After Update to 19.7.2 Service "flowd_aggregate Insight Aggregator" is stopped

Started by thowe, August 05, 2019, 07:15:34 PM

Previous topic - Next topic
Hello

Today i updated from 19.7.1 to 19.7.2 on my APU2c4. Update itself run without problems.

But after the update the Service "flowd_aggregate" was stopped and could not be started again.

In the menu "Reporting: NetFlow" I could not reapply the current settings there, as an error stated that the WAN interface was missing in Listening Interfaces (it really was missing).

After manually re-adding the WAN interface there, I could apply the settings. In the dashboard the Service "flowd_aggregate" was shown green/running.
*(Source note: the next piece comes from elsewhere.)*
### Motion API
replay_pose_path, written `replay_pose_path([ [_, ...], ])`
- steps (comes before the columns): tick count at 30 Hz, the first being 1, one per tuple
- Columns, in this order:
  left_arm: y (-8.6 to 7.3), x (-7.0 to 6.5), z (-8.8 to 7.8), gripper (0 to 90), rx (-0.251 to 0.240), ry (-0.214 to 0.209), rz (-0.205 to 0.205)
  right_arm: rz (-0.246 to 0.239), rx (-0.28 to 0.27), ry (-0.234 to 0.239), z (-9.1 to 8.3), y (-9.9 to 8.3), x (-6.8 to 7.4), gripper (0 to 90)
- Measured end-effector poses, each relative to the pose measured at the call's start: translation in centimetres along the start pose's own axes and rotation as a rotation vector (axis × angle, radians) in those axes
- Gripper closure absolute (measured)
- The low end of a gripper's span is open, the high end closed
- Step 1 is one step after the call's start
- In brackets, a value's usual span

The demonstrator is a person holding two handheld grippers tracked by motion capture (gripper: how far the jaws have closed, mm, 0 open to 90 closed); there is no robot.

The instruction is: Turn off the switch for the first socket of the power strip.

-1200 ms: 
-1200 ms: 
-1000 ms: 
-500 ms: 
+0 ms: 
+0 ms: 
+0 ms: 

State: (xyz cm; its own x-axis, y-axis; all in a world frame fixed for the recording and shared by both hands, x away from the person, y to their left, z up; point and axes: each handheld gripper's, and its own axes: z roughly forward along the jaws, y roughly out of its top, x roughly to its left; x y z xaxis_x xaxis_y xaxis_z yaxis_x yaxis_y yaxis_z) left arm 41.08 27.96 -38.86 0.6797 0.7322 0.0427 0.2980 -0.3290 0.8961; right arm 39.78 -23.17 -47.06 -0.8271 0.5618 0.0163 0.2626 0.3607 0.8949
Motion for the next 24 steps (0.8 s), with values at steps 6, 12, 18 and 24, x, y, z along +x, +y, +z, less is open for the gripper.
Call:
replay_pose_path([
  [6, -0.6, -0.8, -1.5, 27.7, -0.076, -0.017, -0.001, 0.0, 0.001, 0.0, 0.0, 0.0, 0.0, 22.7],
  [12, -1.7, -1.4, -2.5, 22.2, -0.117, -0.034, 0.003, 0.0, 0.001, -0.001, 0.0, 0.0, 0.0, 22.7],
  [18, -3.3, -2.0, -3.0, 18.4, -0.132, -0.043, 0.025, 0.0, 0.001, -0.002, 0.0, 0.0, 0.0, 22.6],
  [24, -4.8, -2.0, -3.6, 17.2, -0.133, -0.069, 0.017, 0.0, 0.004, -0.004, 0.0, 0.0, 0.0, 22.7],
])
But after a refresh of the dashboard, the service is showed as stopped again.

In the general log I found:
Quote
/flowd_aggregate.py: flowd aggregate died with message Traceback (most recent call last): File /usr/local/opnsense/scripts/netflow/flowd_aggregate.py", line 160, in run aggregate_flowd(self.config, do_vacuum) File "/usr/local/opnsense/scripts/netflow/flowd_aggregate.py", line 80, in aggregate_flowd stream_agg_object.add(copy.copy(flow_record)) File "/usr/local/opnsense/scripts/netflow/lib/aggregates/source.py", line 117, in add super(FlowSourceAddrDetails, self).add(flow) File "/usr/local/opnsense/scripts/netflow/lib/aggregates/__init__.py", line 185, in add self._update_cur.execute(self._update_stmt, flow) sqlite3.DatabaseError: database disk image is malformed

What caused this issue?
What is the best thing to resolve this issue?


Thanks!

Tom
System 1: PC Engines APU2C4
System 2: PC Engines APU2E4
System 3: Proxmox-VM on Intel NUC

Try the buttons "Repair Netflow Data" or it this doesn't work "Reset Netflow Data" in Reporting: Settings

In "Reporting: Settings" the point "Repair Netflow Data" did the trick. Now ok.
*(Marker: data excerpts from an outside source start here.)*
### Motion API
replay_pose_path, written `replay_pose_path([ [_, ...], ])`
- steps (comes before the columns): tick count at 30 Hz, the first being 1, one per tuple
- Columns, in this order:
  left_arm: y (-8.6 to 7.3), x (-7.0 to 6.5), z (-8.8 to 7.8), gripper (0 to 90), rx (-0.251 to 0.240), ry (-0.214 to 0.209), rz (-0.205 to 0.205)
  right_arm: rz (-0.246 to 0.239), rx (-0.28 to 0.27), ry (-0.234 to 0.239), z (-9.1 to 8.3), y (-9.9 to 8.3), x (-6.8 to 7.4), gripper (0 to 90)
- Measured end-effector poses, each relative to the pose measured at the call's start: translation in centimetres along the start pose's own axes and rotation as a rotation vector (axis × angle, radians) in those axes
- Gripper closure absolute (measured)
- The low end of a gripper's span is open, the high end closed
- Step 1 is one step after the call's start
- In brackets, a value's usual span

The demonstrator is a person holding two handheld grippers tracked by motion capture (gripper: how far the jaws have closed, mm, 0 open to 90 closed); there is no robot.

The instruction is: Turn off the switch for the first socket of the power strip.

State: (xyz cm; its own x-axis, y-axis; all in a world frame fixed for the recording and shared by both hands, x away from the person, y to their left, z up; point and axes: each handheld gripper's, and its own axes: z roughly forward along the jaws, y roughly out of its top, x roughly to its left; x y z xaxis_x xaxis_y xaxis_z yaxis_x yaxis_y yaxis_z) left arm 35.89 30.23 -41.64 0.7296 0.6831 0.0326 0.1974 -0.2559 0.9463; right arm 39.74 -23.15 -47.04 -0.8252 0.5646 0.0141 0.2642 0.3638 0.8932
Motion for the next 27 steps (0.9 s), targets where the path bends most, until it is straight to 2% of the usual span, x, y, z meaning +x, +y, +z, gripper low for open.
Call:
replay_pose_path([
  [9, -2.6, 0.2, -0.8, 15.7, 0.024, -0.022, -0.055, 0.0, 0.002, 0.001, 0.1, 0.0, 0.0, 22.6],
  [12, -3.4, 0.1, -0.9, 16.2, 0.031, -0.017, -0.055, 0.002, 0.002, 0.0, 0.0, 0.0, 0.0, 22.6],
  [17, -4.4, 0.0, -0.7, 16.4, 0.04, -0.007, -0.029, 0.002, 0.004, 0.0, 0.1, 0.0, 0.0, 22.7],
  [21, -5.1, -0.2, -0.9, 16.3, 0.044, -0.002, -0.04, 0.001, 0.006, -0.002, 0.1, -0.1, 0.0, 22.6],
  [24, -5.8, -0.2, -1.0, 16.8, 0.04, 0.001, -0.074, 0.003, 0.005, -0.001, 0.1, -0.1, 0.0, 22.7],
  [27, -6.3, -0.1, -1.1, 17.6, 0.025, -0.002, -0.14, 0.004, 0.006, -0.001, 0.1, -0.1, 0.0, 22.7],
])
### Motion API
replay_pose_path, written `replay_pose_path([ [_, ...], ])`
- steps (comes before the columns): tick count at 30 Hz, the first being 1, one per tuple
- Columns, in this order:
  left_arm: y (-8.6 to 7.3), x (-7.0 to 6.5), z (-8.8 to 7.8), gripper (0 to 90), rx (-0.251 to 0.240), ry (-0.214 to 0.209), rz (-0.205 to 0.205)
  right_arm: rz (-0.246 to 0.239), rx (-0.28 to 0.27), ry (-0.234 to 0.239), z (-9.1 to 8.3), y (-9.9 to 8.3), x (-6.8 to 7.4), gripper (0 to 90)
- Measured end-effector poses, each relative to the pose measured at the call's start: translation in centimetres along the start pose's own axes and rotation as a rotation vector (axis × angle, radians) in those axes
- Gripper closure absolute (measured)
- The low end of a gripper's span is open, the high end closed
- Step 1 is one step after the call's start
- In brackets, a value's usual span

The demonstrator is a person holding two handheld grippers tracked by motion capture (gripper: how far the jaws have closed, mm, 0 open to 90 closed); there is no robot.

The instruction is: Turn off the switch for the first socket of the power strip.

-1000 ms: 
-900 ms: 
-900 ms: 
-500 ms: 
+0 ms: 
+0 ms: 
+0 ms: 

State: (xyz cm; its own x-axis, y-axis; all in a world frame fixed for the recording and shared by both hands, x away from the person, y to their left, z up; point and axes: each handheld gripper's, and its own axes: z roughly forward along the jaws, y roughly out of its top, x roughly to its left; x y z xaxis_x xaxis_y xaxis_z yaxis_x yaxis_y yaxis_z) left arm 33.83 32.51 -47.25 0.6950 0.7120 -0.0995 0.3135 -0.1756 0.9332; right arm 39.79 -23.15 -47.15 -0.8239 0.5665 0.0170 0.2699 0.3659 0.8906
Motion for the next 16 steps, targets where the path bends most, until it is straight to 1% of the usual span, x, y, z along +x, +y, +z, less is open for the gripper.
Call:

I was not aware of the possibility. Thanks! :-)
System 1: PC Engines APU2C4
System 2: PC Engines APU2E4
System 3: Proxmox-VM on Intel NUC

This is still an issue for me. I have reset and also repaired but the Aggregator service does not stay active. Anyone else seeing this in 19.7.2?

@spetrillo 

Possibly.  For the past couple days, I've been having issues with Insight not working with VLANs (https://forum.opnsense.org/index.php?topic=13707.0).  I saw your post today and when I logged into OPNsense, also found the flowd_aggregate service stopped.  I had upgraded to 19.7.2. yesterday and tried the Repair Netflow Data option yesterday.  After reading thowe's comment, I tried it again today since the service was stopped and, at least for the past hour, the service has been running and, to my surprise, reports seem to be working agin.  Going to keep an eye on it though to be sure.

I def think I have got something going on here. I repaired the database but it is returning a return code of 1 when complete, and the daemon never starts again.
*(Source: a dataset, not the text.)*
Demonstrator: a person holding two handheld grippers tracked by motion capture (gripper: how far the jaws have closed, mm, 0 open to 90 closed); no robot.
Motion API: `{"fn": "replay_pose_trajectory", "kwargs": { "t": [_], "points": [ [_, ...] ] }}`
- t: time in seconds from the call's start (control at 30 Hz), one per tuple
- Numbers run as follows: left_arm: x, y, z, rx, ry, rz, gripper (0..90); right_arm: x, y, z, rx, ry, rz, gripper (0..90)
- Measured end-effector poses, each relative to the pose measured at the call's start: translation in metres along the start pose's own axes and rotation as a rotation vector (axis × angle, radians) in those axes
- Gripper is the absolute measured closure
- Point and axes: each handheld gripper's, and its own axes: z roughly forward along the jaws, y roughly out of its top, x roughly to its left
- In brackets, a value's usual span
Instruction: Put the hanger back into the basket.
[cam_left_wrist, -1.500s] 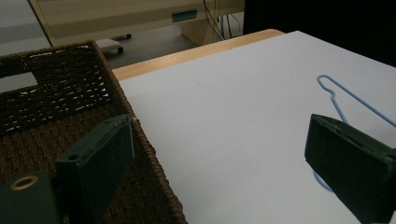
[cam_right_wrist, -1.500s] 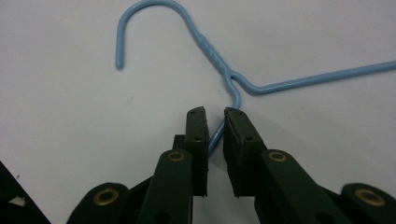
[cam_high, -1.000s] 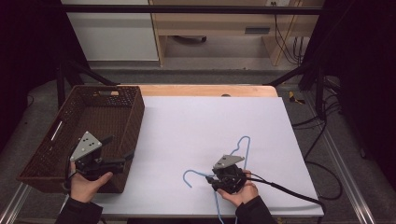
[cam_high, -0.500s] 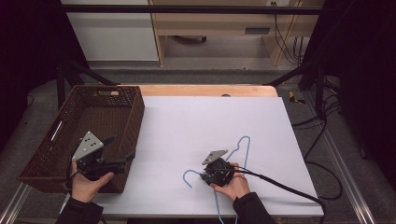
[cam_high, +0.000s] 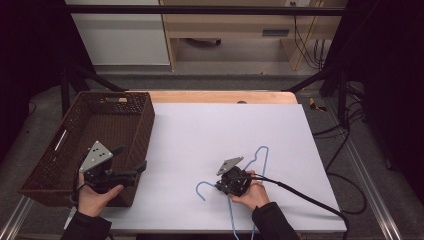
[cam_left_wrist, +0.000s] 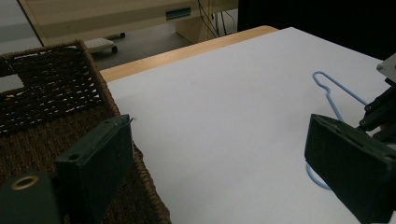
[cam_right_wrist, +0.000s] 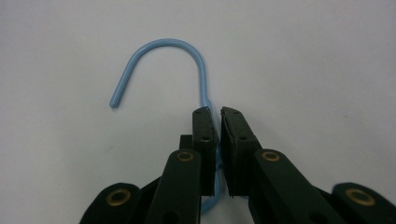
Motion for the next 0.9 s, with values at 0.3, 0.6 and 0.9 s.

I agree.  Checked today and found the flowd_aggregate service stopped.  Also seeing similar errors.  Not sure what could be going on.

Is anyone else having an issue with keeping the Aggregator running?


Seeing the same thing here.  As a test, I did a fresh install of OPNsense in a VM and the flowd_aggregate has been running for days.  I'm wondering if it is something with my config. 

Hmmm....thats an interesting thought. I am going to do a clean install of 19.7.2 and see if that changes things.


Did you do a clean install of 19.7 or was it on top of 19.1? Originally I did an install on top of 19.1, which I think caused my issue. I did a clean install of 19.7 last night and the aggregator is staying up now.

Well I hoped that it was a clean build that would cure it but the service is stopped again and I cannot get it started again, no matter a repair or reset. This is definitely a problem.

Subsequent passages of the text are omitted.